Earning a profit while serving the poor. Although eye care is a significant problem afflicting the world’s poor, it has never been a donor darling, particularly when communicable diseases continue to kill millions of people each year. In light of the relatively low influx of donor funds, a number of organizations—both non-profits such as Aravind as well as for-profit groups—have developed innovative revenue-based cost-recovery models, all the while providing care to those unable to pay. Several for-profit eye care chains are now catering to those willing to pay a small sum to receive quality care and avoid the long-lines and variable service quality customary of public hospitals. In Guatemala, Visualiza's three hospitals offer eye care at an affordable rate to the poor, focusing on preventable blindness, cataracts and ametropia. Although it charges fees about one third of the market rate by utilizing a high-volume model and employing other operational efficiencies, Mexico’s SalaUno is also catering to those not able to pay by partnering with a local cinema to provide 100 free surgeries per month. The company currently operates one pilot clinic and plans to open three more in 2012.

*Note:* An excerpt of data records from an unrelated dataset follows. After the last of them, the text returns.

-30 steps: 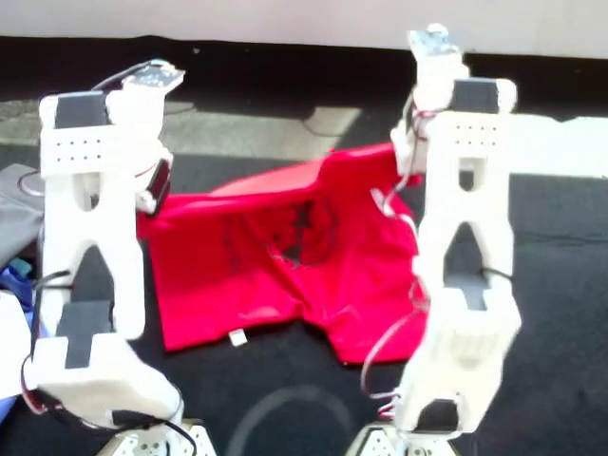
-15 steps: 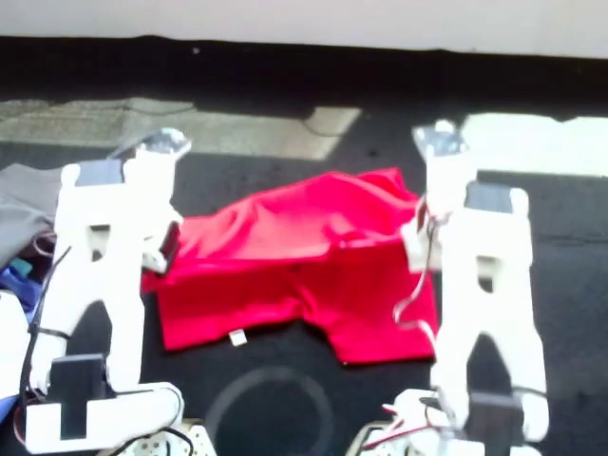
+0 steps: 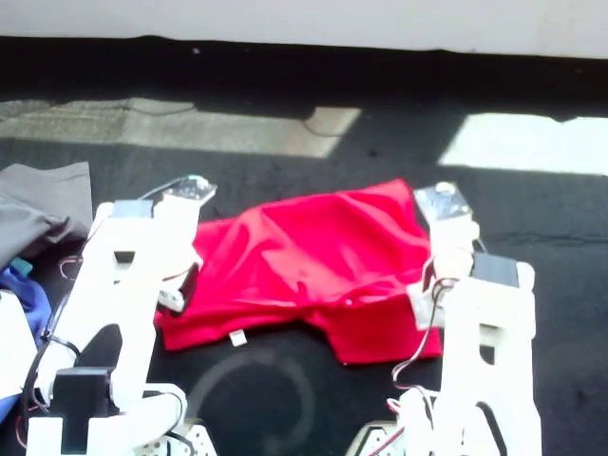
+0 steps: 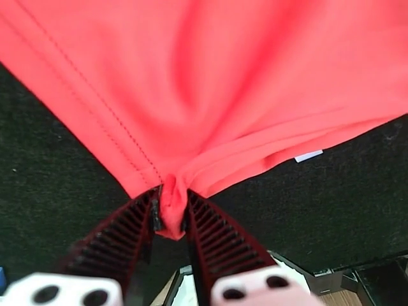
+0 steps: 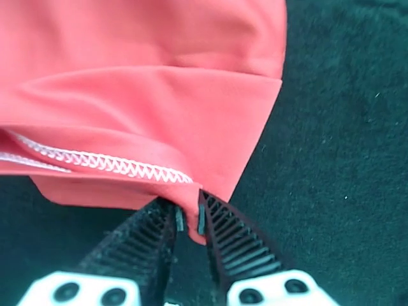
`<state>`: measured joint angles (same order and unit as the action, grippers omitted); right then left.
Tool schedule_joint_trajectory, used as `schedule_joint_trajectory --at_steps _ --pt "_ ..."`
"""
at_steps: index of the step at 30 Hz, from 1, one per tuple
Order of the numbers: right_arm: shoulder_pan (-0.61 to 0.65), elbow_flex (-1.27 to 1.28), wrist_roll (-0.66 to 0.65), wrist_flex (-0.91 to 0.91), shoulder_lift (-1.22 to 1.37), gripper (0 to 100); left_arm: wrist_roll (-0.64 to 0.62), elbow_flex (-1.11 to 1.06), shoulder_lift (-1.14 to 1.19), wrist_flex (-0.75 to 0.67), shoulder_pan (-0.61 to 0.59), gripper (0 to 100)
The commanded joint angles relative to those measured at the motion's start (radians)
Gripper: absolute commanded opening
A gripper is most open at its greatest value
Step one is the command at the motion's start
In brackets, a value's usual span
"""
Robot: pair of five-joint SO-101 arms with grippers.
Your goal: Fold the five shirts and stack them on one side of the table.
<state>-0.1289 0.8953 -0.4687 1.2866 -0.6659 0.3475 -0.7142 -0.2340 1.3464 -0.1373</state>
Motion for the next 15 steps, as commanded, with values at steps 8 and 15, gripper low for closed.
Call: schedule_joint_trajectory --at_steps 8,15 --pt "-0.019 0.022 -0.025 -0.068 -0.027 0.9 0.002 -0.074 -0.061 -0.006 0.061 1" --pt "0.021 0.012 -0.091 0.044 -0.039 15.9 0.000 -0.038 -0.065 0.009 0.047 20"
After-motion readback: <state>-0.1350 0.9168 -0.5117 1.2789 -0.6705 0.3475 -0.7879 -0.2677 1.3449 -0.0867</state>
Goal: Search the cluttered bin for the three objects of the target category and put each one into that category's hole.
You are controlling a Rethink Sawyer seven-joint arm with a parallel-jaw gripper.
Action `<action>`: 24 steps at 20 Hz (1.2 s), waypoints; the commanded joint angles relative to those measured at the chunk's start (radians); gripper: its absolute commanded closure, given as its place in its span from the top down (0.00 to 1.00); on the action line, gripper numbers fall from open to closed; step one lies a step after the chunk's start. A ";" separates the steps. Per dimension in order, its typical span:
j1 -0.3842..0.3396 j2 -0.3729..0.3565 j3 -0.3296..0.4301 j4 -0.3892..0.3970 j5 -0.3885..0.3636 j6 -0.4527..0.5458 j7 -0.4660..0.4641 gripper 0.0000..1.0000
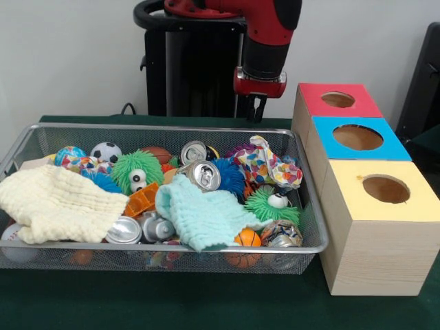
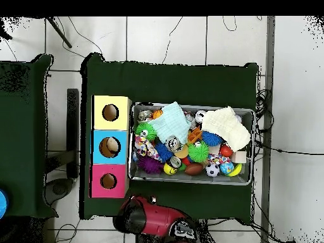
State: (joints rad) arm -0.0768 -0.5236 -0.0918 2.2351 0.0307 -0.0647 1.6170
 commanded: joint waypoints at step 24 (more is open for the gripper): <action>-0.004 -0.138 0.049 0.004 0.045 0.014 0.213 0.00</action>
State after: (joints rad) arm -0.0774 -0.5936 -0.1000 2.2888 0.0274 -0.0938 1.6170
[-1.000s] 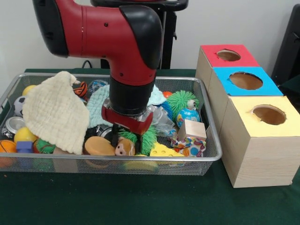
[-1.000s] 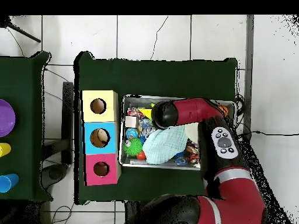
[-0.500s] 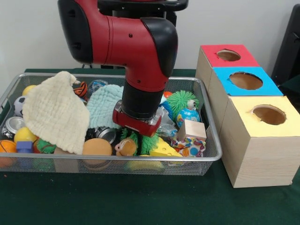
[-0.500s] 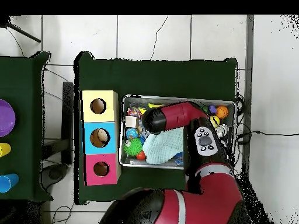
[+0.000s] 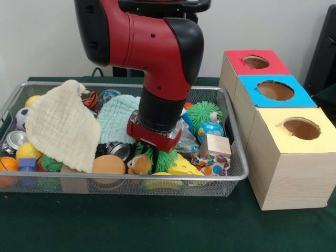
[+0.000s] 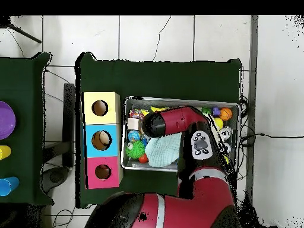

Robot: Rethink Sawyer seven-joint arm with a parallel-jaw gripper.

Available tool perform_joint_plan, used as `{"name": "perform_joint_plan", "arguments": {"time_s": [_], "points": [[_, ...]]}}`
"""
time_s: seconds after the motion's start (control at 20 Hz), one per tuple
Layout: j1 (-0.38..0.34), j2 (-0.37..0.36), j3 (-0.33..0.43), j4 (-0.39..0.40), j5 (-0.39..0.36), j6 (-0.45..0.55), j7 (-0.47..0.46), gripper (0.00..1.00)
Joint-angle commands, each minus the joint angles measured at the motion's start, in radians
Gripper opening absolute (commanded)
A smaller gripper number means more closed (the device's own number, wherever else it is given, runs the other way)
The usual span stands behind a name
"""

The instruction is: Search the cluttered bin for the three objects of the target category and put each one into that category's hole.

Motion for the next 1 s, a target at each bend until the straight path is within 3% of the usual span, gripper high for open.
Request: {"name": "perform_joint_plan", "arguments": {"time_s": [0.05,0.2,0.55,1.0], "points": [[0.03,0.076,-0.072,0.019,0.089,-0.034,0.244,0.0],[0.035,0.051,-0.083,0.027,0.13,-0.039,0.245,0.0],[0.021,-0.117,-0.059,0.051,0.252,0.186,0.118,0.0],[0.014,-0.159,-0.064,0.046,0.291,0.223,0.073,0.0]]}}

These programs are just a sub-set of the innovative eye care models operating globally and large-scale initiatives such as Vision2020 are aiming to prevent the estimated doubling of avoidable vision impairment by 2020. As we gather more data about the universe of health market innovations, we will continue to track trends and highlight new insights gleaned from analysis of the aggregate. We invite you to do the same by downloading the CHMI Database and sharing your findings with us.

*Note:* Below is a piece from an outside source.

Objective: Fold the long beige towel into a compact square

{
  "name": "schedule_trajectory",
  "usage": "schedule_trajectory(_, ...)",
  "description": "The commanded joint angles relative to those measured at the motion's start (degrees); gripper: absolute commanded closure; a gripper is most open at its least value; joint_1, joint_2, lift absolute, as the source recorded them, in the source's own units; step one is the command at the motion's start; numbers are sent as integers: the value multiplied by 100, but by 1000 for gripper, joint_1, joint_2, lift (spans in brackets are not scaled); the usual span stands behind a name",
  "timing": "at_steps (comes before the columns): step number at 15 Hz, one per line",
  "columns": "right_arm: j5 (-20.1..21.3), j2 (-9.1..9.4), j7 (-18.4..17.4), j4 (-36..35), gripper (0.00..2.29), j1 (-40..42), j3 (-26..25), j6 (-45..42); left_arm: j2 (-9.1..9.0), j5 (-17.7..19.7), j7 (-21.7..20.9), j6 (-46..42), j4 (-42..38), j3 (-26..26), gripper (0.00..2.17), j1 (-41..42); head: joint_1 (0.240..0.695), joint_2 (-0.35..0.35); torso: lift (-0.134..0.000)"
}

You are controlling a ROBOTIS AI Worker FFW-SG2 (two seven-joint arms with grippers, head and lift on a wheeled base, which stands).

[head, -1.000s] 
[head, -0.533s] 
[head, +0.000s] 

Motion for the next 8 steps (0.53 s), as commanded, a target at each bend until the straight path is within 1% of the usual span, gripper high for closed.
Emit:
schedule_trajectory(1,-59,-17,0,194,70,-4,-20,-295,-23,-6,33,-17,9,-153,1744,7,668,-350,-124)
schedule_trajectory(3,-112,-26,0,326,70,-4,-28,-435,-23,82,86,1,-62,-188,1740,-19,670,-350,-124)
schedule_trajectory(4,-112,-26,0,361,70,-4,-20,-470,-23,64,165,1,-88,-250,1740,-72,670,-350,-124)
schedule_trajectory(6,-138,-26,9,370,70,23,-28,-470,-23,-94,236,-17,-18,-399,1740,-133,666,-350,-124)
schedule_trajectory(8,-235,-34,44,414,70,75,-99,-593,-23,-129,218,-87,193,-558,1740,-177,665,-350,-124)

Caveat to these preliminary conclusions: CHMI’s data collection methodology and relationships with partner organizations in specific countries may result in data collection biases. Furthermore, CHMI uses the “eye care” tag only for programs that have a particular focus on eye care services. We acknowledge that many programs provide eye care as part of their general primary, secondary, and tertiary health care services. Finally, CHMI cannot attest to the efficacy or impact of individual models.